In the entries below, how many lines hold the string "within"? Answer with the number only.

Stored data:
/---

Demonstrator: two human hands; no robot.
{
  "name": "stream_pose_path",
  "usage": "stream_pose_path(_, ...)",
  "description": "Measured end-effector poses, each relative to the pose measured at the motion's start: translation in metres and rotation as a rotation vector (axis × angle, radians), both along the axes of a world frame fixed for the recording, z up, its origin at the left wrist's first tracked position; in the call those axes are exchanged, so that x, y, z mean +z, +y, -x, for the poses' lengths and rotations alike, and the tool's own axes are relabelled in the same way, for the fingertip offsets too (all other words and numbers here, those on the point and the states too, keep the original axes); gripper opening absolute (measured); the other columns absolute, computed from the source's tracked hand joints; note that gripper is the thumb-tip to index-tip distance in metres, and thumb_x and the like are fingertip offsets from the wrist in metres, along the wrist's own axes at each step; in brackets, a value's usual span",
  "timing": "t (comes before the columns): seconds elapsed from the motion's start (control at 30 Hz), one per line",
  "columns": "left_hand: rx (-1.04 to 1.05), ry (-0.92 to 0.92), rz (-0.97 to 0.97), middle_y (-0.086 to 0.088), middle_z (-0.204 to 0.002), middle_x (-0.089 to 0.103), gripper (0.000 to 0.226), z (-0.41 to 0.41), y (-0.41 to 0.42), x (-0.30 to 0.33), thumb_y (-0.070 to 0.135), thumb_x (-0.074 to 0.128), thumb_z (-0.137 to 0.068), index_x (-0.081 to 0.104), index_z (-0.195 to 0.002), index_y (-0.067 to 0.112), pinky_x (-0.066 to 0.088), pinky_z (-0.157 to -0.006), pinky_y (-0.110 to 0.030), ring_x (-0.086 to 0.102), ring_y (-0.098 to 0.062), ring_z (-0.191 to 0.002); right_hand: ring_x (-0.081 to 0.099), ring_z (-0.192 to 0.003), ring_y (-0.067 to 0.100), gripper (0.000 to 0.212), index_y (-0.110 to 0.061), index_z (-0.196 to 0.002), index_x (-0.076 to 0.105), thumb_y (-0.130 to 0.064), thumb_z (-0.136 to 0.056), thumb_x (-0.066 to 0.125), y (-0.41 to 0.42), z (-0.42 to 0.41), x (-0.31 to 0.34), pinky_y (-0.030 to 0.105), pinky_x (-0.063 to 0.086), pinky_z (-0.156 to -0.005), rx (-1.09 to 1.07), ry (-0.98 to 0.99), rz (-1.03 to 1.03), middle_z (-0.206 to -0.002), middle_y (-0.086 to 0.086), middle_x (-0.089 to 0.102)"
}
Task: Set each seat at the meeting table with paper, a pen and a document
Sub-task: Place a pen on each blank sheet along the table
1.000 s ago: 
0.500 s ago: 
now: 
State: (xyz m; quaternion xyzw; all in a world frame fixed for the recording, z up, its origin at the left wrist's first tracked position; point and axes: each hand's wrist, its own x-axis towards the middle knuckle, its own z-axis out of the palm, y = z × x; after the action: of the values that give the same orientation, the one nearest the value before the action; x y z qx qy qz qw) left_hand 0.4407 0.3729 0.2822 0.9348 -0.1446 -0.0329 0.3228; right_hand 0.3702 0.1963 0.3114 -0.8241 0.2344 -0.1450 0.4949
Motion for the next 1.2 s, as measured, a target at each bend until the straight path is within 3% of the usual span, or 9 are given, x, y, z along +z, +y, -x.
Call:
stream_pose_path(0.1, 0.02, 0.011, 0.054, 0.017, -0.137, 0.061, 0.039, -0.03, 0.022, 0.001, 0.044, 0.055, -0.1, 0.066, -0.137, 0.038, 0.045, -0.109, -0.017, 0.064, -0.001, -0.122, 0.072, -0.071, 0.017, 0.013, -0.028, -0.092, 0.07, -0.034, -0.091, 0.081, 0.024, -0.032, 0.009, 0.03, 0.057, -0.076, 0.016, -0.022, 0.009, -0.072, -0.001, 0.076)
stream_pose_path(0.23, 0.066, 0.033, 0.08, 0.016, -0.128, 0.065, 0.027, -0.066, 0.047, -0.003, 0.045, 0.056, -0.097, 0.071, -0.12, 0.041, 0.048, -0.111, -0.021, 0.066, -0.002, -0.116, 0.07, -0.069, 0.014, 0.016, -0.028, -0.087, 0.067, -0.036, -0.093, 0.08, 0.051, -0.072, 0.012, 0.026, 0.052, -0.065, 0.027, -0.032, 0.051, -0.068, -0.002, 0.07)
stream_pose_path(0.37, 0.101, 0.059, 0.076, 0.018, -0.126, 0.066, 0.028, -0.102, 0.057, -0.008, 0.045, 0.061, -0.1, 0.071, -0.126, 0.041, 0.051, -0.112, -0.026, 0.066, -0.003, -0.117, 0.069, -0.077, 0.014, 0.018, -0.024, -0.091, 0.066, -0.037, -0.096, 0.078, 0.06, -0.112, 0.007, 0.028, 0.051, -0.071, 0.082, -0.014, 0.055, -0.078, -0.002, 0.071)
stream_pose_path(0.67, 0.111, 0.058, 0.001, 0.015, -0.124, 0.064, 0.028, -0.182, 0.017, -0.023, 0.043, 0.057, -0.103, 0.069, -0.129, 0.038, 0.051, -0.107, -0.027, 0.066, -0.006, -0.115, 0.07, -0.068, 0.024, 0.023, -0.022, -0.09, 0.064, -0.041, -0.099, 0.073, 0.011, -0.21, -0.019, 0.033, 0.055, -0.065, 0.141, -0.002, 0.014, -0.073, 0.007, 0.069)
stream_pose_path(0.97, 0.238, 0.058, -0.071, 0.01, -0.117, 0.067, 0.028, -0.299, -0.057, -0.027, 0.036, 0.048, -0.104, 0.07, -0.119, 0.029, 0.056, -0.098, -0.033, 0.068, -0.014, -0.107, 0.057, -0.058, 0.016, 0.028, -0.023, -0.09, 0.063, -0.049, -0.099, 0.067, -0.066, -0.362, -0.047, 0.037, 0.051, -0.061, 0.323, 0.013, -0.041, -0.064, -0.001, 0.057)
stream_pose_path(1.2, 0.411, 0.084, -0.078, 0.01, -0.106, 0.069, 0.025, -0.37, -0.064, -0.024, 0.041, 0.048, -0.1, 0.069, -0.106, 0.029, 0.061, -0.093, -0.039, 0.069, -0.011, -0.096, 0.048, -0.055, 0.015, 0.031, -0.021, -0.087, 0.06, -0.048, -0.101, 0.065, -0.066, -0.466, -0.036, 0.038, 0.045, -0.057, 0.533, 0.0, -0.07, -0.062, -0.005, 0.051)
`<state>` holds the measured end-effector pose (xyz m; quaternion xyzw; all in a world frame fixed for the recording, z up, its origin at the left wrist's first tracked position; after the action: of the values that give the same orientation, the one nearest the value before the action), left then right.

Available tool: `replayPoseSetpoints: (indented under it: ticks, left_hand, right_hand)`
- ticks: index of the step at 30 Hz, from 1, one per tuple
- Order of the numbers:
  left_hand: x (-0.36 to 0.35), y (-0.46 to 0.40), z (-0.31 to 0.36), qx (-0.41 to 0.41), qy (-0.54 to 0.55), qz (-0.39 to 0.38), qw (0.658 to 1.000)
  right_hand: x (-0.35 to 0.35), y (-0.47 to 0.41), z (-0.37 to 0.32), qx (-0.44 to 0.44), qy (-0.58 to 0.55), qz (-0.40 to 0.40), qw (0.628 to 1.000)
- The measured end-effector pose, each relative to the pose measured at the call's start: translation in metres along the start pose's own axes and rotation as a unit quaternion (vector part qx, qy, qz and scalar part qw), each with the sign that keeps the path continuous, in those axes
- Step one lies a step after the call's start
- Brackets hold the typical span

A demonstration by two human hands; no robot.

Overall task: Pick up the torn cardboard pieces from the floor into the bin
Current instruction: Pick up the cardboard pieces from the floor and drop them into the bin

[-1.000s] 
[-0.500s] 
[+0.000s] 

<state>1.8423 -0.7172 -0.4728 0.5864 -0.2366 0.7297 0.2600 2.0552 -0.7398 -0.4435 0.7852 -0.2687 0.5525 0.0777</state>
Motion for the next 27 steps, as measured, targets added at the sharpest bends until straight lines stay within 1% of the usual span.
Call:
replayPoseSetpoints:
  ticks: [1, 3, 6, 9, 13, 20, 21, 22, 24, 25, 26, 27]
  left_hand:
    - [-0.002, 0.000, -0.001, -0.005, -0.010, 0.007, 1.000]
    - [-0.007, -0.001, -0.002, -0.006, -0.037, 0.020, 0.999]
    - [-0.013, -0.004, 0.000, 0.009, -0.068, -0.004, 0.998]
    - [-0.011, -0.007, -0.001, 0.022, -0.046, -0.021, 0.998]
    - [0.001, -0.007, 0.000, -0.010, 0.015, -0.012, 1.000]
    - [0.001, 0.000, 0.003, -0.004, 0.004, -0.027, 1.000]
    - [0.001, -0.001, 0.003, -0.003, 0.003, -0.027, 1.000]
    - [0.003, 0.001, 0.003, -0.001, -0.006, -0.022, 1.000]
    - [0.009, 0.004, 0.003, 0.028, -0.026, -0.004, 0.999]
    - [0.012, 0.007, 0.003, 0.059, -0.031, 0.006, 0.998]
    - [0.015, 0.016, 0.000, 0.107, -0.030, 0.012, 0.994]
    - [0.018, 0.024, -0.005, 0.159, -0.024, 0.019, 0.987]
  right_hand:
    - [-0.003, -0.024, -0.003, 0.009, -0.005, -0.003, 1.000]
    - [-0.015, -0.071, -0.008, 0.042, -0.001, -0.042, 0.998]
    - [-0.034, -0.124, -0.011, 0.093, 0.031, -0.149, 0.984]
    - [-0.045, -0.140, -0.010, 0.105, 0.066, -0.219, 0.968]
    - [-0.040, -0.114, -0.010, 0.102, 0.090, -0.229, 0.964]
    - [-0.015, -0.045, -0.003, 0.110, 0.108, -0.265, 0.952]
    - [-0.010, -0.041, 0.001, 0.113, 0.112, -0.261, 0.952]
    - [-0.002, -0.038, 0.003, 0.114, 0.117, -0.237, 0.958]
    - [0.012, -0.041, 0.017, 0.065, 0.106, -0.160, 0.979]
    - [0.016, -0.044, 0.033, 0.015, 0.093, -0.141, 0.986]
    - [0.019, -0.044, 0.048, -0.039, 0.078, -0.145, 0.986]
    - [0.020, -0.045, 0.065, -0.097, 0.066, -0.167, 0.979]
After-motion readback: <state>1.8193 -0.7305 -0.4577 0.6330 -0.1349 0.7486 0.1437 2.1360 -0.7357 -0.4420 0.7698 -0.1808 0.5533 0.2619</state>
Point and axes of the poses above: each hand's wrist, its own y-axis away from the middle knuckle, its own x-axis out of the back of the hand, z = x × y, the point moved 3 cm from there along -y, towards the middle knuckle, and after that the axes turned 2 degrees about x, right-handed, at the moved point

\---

**Answer box:**
2